Seduto in questa piccola trattoria col giornale, in uno di quei pochi giorni in cui sto bene anche con me e sto saltando tutte quelle notizie che fanno male e oggi non ce n’e’. Seduto in questa piccola trattoria sul mare, in uno di quei giorni in cui saprei parlare pensa, anche d’amore
Era una volta che volevo fare pace. Parecchi anni lontano da Palermo. Ci avevo litigato, perché mi aveva costretto ad andare via. E io troppe volte avevo avuto questo gusto aspro della cacciata. Per lavorare dovetti dirle addio, e lei senza la minima piega mi aveva salutato. Da città sempre affezionata a chi la violenta.

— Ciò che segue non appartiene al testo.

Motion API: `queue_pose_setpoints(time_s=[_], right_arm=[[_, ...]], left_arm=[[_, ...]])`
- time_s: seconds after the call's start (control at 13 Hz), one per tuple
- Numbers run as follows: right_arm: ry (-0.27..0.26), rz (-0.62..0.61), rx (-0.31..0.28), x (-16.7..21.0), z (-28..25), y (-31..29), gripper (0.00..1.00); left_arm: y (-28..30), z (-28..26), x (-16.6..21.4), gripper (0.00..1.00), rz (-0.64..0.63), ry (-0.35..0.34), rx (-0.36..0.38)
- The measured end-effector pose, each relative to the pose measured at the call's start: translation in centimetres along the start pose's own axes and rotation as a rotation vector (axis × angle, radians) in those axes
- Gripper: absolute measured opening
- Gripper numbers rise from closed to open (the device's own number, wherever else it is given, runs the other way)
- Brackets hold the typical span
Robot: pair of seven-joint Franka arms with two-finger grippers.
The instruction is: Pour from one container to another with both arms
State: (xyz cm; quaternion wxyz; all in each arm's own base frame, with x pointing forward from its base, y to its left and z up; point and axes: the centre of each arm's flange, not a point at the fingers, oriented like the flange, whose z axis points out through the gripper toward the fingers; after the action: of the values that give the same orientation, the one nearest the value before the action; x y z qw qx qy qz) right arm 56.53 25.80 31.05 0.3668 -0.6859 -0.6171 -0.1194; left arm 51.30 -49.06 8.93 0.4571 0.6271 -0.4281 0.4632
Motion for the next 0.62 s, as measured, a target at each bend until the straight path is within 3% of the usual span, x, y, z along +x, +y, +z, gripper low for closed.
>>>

Era un giorno che avevo deciso di stare da solo. E non si lascia mai uno a tracimare ricordi. Decisi di andare nel posto dove mio padre trovava pace a sua volta. Una piccola trattoria sul mare, una località marinara sulla costa orientale. Era il buen retiro di mio padre che si sedeva a capotavola e guardava i convitati che aveva voluto con lui al tavolo per essere felice. Anche mia nonna materna ci andava, ma meno volentieri, provò ad andarci un paio di volte ma non si confaceva al suo ideale di locale in cui costringere con metodi subdoli, ovvero ricatti di ira sempiterna alla luce del sole, tutta la famiglia a mangiare con lei.
Mio padre no, andava volentieri. E tormentava i camerieri con la sua pizza che doveva essere fatta “con il salame sotto la mozzarella, e poi un filo d’olio ma appena uscita dal forno, olio al peperoncino, mi raccomando”. Tanto che ne fecero una così per sfinimento inserendola nel menù come “pizza alla Giovanni” e formando tutti i nuovi camerieri a questo enorme scassaballe con la barba e il fare austero molto finto.
I primi tempi quella trattoria gli piaceva così tanto, però diceva “peccato che non hanno l’amaro Averna”. Fino a che il proprietario, amorevolmente sfinito da quel professore che sotto sotto adorava, ne comprò una bottiglia che apriva solo per lui. E mio padre non gli credeva che ne era unico depositario, credeva che lui la comprasse ogni volta. Finì che che misero un segno con il pennarello indelebile, per dimostrare che il livello non veniva intaccato fino a che non ritornava.
Non tornavo lì dalla sua morte. E decisi di sfidare ogni malinconia. Andai alla sua trattoria. Mi sedetti al suo tavolo. Ordinai la sua pizza. Una giornata morta. Davanti al mare, dalla ringhiera, gli dissi che avevo bisogno di parlargli. Che era un momento in cui mi stava cambiando tutto, ed era l’unico che poteva dirmi qualcosa. Che non riesco a sentire mai interamente.
Era come averlo a fianco a me, come farsi scompigliare i capelli, come sentirlo dire ancora: “sei una testa di minchia, ma che bene che ti voglio”. Il cameriere mi mise una mano sulla spalla, feci finta di essere raffreddato. Il proprietario mi riconobbe.
Da dietro la vetrina della pizzeria mi sorrise. sembrava uno di quei gestori di locali americani, quei volti cinematografici storti e pieni di cicatrici esistenziali come Al Pacino. Mi fece cenno di aspettare un attimo e rientrò e mi portò una bottiglia, era il suo Averna. Ancora con la tacca, dell’ultima volta che era venuto, anni prima.
In lacrime trattenute con dignità mi disse “non l’abbiamo più toccata”. Io feci come faceva spesso mio papà con lui, lo feci sedere e versai per due. Lasciando la tacca abbondantemente sopra come fosse la sbarra del passato che si allontanava ma era lì, solida, nera, vischiosa.
Ci sono ritornato un’altra volta. Era tutto cambiato. Camerieri, proprietario. Resta solo quella canzone. Quella che mi venne in mente in quel momento: Era “in trattoria” di Fabio Concato. Che ancora adesso mi riporta a mio padre e al suo sangue che mi ha trasmesso. Quel sangue un po’ apolide di chi “non ha mai perso il gusto di smarrirsi e di cercare, ma ci saprebbe tornare in quella trattoria.”.
Quanto a te Giovanni, papà, a distanza di tanti anni, sappi che non si fa così, non si lascia una bottiglia di Averna mezza piena. Lo dice la tacca. Sei una testa di minchia, papà, ma che bene che ti voglio. Buona festa, ovunque tu sia. Che tanto lo so dove sei. Qui. In trattoria, con me.